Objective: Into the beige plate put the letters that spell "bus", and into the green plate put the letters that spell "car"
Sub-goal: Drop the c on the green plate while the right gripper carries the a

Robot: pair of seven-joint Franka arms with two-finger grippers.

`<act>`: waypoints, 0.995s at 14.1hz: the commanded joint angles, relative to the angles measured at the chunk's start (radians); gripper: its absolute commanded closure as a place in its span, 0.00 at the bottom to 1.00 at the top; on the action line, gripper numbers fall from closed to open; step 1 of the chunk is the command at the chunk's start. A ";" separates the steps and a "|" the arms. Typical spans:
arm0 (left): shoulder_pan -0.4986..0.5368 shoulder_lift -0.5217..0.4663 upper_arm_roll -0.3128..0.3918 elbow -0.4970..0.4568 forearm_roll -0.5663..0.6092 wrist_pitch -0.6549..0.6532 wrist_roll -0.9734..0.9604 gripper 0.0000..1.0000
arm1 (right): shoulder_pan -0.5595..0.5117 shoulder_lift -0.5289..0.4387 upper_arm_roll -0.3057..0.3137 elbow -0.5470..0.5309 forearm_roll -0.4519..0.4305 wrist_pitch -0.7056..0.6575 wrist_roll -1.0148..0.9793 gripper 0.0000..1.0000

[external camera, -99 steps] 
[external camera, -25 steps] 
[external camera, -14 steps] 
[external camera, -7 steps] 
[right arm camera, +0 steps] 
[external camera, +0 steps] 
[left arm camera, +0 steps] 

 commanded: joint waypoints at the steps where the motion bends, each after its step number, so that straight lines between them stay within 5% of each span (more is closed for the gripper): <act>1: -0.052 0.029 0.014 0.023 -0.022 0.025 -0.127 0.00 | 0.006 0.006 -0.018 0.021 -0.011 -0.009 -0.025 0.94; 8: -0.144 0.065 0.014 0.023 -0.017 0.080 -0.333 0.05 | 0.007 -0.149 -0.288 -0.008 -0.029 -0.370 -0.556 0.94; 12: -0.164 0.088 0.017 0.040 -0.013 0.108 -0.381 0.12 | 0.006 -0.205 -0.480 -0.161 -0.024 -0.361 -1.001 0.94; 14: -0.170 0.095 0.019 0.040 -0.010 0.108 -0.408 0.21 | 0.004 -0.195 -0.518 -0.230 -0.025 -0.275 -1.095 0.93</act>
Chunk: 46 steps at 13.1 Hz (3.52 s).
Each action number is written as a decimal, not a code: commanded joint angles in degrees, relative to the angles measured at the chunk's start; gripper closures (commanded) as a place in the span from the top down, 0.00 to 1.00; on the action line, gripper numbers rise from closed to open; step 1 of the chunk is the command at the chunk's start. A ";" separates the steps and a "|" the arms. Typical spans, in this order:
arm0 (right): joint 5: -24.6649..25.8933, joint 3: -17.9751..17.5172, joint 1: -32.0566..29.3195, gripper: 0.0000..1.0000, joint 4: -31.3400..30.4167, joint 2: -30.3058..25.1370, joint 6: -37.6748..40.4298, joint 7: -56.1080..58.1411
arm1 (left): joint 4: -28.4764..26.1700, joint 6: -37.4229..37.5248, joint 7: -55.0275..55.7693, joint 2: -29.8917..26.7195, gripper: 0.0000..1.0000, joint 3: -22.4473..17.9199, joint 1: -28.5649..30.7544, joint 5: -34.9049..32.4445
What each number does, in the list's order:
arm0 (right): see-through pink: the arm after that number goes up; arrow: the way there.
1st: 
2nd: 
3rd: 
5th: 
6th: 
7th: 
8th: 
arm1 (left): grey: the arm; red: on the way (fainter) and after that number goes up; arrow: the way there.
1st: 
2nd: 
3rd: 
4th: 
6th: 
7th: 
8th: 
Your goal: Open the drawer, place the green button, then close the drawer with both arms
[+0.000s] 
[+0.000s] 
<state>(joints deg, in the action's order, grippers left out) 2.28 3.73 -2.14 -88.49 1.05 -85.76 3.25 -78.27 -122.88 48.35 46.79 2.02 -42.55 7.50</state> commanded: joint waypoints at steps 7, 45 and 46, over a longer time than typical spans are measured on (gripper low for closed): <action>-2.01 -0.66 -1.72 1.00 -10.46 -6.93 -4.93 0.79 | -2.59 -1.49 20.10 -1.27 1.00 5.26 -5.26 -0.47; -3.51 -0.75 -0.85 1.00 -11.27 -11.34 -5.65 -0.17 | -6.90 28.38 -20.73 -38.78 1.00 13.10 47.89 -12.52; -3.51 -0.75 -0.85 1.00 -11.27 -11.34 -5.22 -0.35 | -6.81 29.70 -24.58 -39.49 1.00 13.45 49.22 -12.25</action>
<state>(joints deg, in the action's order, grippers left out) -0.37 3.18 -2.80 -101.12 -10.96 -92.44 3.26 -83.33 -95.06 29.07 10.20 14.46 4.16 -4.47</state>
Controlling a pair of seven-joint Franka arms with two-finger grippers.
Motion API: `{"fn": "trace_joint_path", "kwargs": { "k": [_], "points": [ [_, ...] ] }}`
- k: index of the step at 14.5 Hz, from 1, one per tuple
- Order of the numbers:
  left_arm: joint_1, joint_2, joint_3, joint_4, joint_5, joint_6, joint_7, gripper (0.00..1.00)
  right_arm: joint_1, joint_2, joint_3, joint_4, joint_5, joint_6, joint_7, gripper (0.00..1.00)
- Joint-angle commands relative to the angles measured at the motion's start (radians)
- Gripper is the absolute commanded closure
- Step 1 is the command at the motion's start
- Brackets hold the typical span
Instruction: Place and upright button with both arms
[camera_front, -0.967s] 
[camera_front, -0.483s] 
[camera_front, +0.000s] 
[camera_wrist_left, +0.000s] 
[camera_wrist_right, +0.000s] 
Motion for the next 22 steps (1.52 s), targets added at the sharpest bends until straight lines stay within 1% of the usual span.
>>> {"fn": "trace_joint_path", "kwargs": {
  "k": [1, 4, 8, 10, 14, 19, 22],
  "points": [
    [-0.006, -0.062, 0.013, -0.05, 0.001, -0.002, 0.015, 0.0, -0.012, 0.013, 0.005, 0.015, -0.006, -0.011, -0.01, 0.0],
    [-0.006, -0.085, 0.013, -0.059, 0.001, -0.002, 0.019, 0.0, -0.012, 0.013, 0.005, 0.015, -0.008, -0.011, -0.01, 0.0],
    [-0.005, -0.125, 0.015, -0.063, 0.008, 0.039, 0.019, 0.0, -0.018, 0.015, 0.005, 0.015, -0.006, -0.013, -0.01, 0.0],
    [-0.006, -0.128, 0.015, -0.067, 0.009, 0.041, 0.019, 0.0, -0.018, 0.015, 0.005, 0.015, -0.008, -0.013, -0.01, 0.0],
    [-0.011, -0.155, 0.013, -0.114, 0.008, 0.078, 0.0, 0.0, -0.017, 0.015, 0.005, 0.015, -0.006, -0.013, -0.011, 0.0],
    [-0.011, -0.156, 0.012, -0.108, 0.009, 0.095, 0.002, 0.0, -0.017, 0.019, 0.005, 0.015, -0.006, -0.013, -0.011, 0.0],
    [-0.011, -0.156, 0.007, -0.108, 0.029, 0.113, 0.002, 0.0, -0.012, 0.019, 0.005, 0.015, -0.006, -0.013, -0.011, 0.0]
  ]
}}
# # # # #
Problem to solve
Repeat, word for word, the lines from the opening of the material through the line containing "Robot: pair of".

Answer area
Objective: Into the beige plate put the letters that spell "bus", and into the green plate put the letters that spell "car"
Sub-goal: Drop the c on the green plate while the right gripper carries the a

Robot: pair of seven-joint Franka arms with two-finger grippers.

The given output is the complete response.